Task to carry out: Scan the data below and copy each line where "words" occurs.

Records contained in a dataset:
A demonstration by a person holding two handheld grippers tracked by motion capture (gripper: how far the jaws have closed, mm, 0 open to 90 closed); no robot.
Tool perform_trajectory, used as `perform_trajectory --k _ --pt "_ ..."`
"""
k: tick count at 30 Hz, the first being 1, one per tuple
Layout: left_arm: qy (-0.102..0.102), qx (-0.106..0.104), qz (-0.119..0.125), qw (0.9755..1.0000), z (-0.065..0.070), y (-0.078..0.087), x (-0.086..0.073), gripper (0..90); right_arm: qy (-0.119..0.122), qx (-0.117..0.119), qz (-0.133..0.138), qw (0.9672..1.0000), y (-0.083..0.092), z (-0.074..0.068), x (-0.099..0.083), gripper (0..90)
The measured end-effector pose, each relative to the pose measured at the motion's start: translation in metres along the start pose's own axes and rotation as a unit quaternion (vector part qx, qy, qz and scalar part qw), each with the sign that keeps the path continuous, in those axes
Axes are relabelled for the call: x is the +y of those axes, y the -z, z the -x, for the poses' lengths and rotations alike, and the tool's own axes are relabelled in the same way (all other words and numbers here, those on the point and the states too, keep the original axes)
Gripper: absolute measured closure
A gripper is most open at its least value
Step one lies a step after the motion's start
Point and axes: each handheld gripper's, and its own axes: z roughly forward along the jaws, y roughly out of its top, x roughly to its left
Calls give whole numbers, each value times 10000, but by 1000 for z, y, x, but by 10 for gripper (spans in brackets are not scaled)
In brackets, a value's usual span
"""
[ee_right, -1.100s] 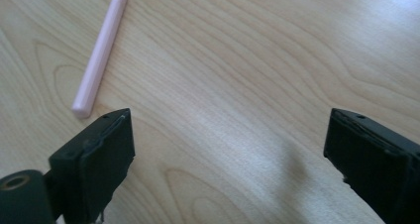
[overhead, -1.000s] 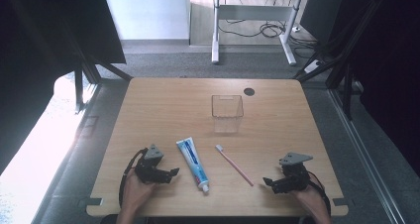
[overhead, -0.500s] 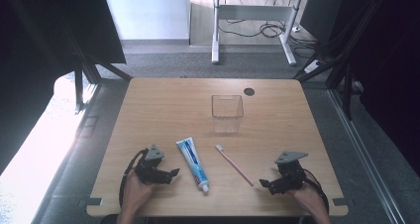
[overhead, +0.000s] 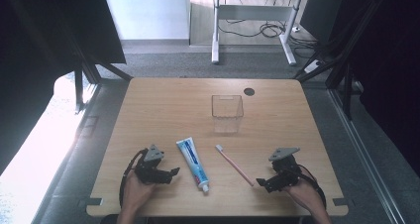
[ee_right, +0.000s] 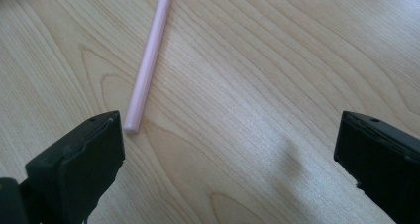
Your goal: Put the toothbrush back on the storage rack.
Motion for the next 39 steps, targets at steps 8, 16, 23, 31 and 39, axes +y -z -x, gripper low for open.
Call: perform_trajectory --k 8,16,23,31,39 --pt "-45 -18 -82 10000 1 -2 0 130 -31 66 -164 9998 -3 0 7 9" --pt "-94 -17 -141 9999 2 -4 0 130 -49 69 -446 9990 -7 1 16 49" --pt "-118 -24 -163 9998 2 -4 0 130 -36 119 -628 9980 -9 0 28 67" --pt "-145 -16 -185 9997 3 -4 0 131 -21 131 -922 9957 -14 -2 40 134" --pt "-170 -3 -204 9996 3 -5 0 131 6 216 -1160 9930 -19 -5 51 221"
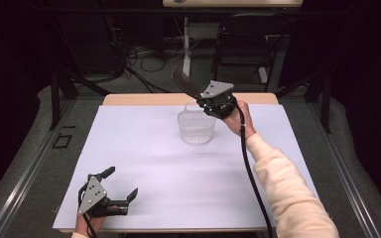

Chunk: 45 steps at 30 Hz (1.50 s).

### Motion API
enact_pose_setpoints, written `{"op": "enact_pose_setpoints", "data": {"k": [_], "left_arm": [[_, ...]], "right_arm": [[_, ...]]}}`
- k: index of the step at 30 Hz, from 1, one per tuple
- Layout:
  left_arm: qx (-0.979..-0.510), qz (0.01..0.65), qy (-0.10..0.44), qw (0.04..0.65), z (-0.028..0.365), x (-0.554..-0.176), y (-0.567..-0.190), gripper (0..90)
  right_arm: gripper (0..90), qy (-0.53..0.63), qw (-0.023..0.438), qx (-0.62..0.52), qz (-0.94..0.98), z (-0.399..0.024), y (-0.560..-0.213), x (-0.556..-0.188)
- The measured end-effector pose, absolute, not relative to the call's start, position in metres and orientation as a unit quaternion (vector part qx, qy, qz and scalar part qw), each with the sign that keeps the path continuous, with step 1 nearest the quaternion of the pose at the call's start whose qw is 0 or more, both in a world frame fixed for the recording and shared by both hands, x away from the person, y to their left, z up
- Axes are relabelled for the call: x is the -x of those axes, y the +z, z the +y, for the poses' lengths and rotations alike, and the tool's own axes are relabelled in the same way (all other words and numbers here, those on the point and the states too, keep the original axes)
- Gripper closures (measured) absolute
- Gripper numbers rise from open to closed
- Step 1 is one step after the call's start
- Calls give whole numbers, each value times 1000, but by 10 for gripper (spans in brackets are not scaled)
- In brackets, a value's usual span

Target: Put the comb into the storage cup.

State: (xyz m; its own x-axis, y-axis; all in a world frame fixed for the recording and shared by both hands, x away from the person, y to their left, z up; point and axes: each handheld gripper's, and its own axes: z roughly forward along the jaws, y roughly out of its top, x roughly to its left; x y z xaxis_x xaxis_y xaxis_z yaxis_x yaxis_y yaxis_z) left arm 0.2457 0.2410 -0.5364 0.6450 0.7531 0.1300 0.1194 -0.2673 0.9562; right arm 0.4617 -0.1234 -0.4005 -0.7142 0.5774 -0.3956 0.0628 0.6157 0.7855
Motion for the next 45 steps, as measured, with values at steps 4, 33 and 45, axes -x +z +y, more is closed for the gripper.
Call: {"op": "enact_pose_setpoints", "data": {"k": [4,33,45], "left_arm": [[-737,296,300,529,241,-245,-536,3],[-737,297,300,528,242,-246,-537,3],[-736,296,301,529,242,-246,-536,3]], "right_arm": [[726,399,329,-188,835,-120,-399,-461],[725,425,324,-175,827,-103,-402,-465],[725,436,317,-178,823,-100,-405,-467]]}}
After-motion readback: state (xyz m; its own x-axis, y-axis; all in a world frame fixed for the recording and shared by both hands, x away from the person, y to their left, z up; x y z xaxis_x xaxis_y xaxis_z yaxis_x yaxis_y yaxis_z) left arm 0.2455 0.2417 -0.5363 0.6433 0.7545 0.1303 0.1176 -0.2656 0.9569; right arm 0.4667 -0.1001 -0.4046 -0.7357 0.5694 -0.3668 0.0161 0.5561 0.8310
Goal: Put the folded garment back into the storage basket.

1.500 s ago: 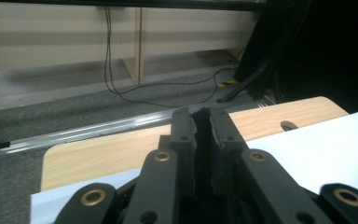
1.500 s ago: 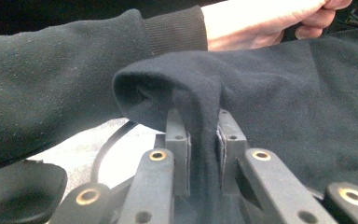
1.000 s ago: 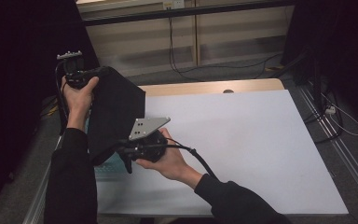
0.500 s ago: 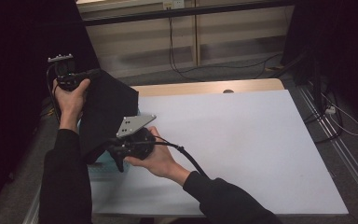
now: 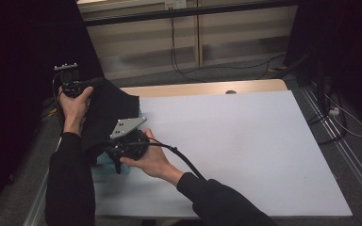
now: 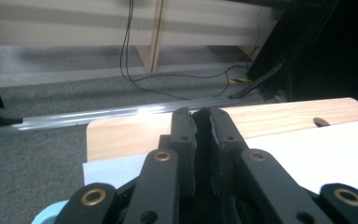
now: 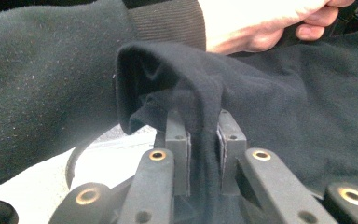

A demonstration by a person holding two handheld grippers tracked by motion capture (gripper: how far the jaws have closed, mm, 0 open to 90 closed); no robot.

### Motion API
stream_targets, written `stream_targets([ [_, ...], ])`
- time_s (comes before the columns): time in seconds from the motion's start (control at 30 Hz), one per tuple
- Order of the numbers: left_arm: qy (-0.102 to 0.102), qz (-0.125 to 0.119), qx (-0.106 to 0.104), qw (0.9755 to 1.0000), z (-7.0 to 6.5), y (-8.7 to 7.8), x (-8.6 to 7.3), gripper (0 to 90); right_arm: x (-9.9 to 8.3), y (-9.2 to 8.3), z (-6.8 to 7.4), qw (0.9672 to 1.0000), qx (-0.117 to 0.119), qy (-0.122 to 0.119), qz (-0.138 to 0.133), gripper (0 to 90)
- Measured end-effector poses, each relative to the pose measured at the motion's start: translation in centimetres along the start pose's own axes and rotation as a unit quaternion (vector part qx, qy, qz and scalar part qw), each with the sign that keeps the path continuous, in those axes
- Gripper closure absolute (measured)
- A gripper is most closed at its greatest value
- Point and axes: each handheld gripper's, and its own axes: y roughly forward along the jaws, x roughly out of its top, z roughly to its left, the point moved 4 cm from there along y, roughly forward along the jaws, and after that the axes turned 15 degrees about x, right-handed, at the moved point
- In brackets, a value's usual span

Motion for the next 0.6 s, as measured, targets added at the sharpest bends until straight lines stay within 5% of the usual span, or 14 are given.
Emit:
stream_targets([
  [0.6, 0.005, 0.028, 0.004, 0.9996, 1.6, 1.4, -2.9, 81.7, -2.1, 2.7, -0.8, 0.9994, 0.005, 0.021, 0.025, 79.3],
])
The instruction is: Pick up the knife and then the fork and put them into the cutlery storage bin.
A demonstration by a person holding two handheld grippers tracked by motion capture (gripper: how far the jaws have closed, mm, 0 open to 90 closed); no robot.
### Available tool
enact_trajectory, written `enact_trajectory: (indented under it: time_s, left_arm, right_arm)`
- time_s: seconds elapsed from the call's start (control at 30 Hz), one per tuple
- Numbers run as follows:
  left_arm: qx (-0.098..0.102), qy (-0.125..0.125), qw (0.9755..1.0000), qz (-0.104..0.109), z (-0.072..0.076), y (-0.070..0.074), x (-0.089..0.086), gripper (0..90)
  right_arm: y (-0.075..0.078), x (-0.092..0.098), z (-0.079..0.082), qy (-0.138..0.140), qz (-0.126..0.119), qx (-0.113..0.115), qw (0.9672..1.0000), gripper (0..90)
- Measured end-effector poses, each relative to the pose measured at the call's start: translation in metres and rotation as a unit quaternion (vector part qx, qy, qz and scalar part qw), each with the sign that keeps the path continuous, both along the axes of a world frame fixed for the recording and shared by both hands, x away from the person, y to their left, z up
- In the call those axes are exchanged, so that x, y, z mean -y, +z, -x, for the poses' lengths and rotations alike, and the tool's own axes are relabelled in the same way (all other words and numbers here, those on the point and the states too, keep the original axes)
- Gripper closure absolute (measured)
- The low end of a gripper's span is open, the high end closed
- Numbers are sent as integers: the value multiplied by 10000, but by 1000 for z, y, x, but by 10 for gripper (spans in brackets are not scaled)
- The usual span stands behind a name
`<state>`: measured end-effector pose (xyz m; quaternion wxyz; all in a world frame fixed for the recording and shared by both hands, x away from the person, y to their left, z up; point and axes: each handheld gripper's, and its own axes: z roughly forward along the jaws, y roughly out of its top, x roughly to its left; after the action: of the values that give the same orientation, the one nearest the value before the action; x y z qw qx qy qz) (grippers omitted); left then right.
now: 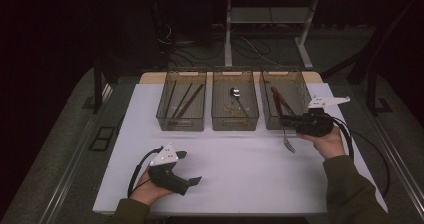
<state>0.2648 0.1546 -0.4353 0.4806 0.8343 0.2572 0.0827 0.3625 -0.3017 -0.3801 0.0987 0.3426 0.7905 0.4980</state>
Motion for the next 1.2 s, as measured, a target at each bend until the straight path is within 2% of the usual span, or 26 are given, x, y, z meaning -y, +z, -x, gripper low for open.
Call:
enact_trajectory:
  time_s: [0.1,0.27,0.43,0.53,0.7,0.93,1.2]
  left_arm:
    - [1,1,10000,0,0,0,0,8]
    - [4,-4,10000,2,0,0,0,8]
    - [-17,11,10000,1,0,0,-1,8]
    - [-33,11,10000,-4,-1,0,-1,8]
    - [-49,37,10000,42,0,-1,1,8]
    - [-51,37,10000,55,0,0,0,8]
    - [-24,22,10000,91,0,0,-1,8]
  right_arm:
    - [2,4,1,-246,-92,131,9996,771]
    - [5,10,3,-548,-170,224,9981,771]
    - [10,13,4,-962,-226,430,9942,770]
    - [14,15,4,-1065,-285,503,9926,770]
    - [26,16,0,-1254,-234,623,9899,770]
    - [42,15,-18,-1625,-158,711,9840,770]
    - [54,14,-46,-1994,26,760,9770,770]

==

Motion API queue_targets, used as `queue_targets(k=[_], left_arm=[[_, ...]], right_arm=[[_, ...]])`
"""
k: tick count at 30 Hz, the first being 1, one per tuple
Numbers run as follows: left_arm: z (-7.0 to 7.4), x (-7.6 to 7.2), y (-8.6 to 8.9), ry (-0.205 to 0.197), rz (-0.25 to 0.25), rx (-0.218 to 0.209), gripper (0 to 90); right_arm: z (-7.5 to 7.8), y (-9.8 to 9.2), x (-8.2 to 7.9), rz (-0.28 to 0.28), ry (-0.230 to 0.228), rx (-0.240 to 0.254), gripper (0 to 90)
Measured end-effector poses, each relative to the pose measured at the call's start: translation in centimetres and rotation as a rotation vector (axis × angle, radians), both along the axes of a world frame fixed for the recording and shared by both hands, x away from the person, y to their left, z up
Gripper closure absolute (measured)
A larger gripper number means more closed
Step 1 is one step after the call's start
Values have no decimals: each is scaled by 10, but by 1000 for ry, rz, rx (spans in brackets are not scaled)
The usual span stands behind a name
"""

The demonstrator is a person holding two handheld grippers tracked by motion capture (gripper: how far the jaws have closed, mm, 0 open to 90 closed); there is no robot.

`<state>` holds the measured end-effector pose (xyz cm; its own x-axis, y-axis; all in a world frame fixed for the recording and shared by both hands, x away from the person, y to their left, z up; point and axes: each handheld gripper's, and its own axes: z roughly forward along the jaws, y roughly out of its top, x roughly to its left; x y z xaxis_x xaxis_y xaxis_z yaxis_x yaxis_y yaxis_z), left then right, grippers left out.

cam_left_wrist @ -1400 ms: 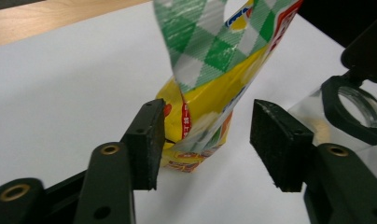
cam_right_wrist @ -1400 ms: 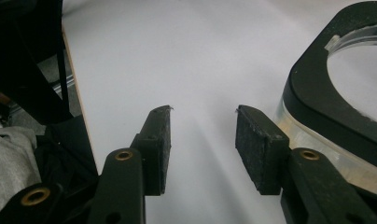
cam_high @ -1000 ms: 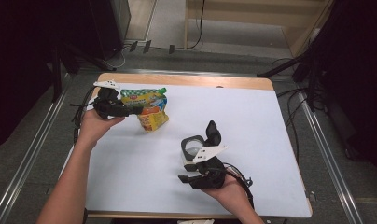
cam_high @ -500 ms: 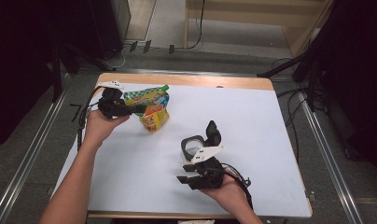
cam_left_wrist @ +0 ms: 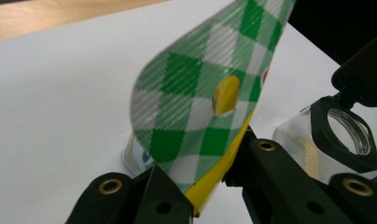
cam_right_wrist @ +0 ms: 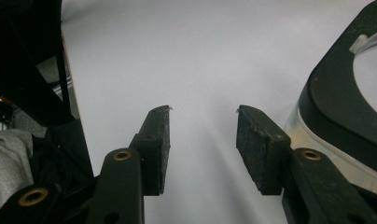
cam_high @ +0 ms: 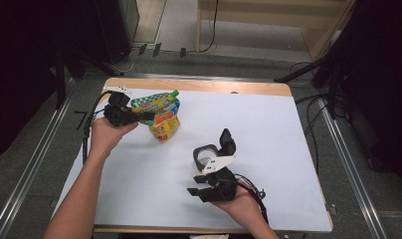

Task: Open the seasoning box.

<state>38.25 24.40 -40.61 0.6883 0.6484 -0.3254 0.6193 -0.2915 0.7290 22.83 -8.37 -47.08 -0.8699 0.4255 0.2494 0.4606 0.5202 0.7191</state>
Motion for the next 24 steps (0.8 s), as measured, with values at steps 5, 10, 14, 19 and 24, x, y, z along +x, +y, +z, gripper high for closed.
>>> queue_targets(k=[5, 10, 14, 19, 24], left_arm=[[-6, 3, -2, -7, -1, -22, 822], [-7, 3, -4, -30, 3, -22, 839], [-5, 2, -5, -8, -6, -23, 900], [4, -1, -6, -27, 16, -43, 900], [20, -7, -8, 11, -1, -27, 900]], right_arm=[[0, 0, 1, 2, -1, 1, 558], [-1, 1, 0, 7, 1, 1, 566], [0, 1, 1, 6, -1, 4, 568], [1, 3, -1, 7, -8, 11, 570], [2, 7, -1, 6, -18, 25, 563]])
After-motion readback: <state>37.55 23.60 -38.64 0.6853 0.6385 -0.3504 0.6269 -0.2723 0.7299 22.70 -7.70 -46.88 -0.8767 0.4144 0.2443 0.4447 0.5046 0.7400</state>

Output for this task:
Axes are relabelled for the call: x is the +y of those axes, y the -z, z the -x, for the poses' lengths and rotations alike, and the tool's own axes are relabelled in the same way (all other words and numbers here, those on the point and the states too, keep the original axes)
- Axes are relabelled for the call: x is the -x of those axes, y the +z, z the +y, for the poses' lengths and rotations alike, and the tool's own axes are relabelled in the same way (all other words and numbers here, those on the point and the states too, keep the original axes)
- In the call those axes are exchanged, so that x, y, z mean -y, +z, -x, for the poses' lengths and rotations alike, and the tool's own axes are relabelled in the same way (all other words and numbers here, those on the point and the states too, keep the original axes)

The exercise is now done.